Drop the images; return everything else in the listing below exactly.

• _THE DATA_:
----------
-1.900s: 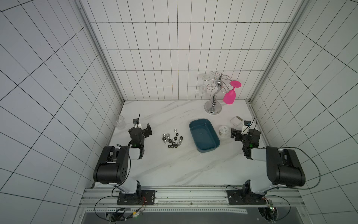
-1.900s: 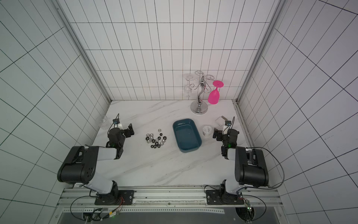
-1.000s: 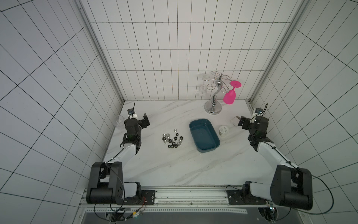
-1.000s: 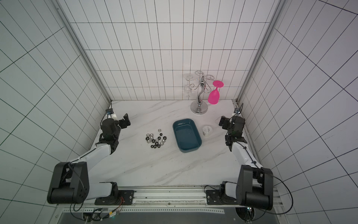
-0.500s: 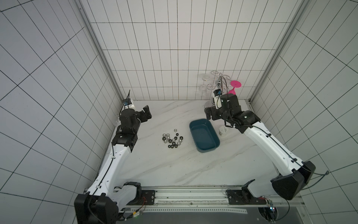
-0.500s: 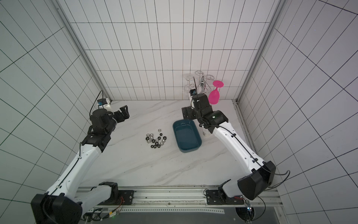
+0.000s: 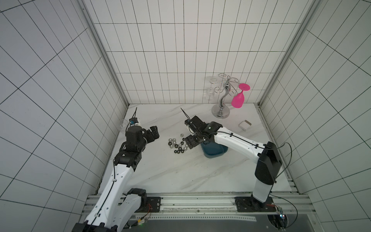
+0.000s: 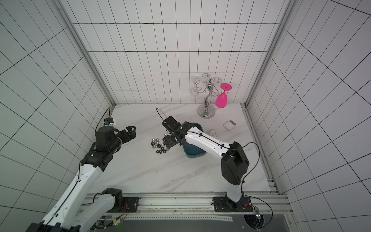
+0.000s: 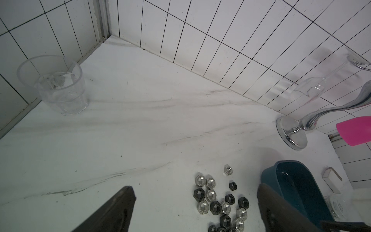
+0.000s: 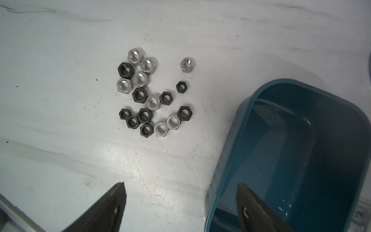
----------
• _RESPONSE BELOW_:
-1.900s: 
-1.900s: 
-1.000s: 
-1.000s: 
-0.500s: 
-0.500s: 
+0.000s: 
+0.000s: 
+0.000s: 
+0.000s: 

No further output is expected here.